Résumé
Les campagnes organisées par l'organisme
non gouvernemental Viva Rio
à Rio de Janeiro sont d'excellents exemples de mobilisation
des femmes comme "agentes" de changement social dans
le but de réduire la violence et la prolifération
des armes. Des femmes de provenances diverses se sont regroupées
pour lancer la campagne "Un choix sans arme ! C¹est
ton arme ou moi" à la Fête des Mères,
en 2001. Afin d'aider les femmes à désarmer leurs
proches, on distribua alors des fleurs blanches et de la documentation
fournissant, de façon fort convaincante, la preuve qu'un
fusil a bien plus de chance de tuer ou de blesser que de protéger
ceux qu'on aime.
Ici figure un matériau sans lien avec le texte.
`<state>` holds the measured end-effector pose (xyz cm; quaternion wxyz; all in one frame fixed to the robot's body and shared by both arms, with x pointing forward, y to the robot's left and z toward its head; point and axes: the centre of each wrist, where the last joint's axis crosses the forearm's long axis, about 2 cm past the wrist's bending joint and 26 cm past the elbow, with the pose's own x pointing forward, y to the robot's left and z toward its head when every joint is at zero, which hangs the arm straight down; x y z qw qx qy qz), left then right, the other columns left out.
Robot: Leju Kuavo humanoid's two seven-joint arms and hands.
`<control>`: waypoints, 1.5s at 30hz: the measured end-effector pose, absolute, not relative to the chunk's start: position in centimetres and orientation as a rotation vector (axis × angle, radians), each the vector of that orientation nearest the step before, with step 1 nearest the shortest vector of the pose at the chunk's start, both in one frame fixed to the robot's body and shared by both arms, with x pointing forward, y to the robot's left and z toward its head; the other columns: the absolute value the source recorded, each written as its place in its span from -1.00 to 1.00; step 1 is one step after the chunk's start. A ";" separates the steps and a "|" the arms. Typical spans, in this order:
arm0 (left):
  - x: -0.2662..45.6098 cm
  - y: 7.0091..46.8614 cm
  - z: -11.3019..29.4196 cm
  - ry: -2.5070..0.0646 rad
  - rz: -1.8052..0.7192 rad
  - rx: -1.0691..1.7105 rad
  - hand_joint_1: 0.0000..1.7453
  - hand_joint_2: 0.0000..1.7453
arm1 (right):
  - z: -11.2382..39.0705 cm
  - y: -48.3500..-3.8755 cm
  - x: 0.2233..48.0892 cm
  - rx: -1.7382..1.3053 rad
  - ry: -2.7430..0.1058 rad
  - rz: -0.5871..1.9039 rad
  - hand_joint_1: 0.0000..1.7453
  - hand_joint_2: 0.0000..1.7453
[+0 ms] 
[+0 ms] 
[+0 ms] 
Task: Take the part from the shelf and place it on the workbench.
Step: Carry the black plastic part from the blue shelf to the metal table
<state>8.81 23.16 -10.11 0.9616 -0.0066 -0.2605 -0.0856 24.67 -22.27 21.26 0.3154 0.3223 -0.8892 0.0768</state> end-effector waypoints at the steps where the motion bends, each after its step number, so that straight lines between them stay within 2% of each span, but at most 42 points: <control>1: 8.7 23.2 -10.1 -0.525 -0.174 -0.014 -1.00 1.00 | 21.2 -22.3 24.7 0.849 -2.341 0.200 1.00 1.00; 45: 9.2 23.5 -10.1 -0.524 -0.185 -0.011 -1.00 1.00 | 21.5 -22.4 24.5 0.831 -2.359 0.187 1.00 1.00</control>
Des artistes populaires ont offert plusieurs
concerts "de conscientisation" dans le cadre de la
campagne "Mère, désarme ton fils".
Les femmes se sont également mobilisées
via des marches et des séminaires pour tenter de convaincre
les politiciens de punir adéquatement les meurtres et
autres agressions commises envers les femmes. En 1998, le gouvernement
donna à l'Institut National des Femmes la responsabilité
de rédiger une nouvelle loi qui tiendrait compte des
suggestions des femmes. Bien que le président ait promis
son soutien et présenté cette proposition au Congrès,
la Loi sur la violence conjugale au Costa Rica demeure la seule
loi en Amérique Centrale à ne pas pénaliser
un tel comportement.
Néanmoins, les femmes ont continué
d'organiser des campagnes pour la paix, tel le mouvement Visitación
Padilla de Honduras qui a réussi
à convertir le service militaire obligatoire en service
volontaire. Depuis 2000, les femmes organisent des vigiles mensuelles
et distribuent des brochures et des rubans orange qui symbolisent
le grand besoin de paix entre hommes et femmes. La clé
du réel progrès se trouve toutefois dans l'éducation
pour la paix et l'égalité, spécialement
celle des enfants et des jeunes, afin d'éradiquer, à
la source, la violence et la discrimination en fonction du genre.